▸ What the task asks: Return the listing in full and exactly, but without a single picture.

==================================================

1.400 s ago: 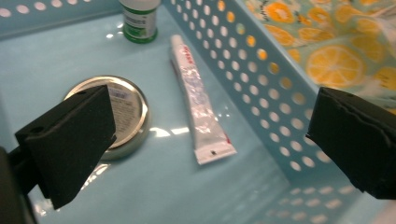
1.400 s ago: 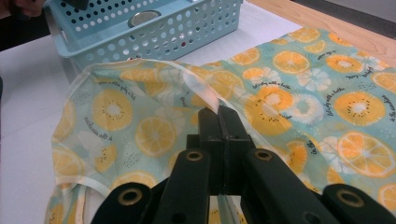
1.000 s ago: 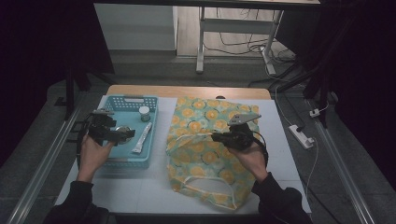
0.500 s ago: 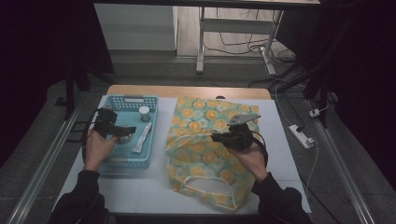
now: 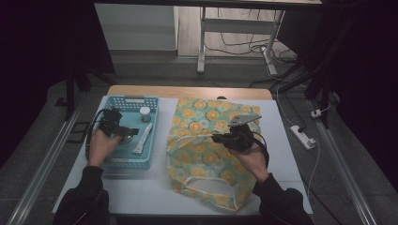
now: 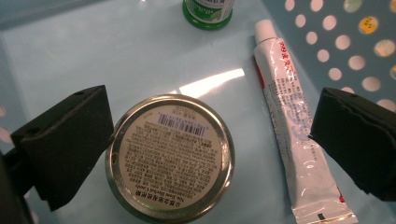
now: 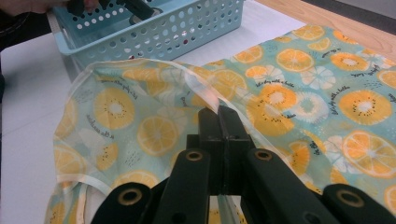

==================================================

▸ Result of this exercise:
1.400 s ago: 
1.400 s ago: 
1.000 s ago: 
0.500 s ago: 
now: 
now: 
now: 

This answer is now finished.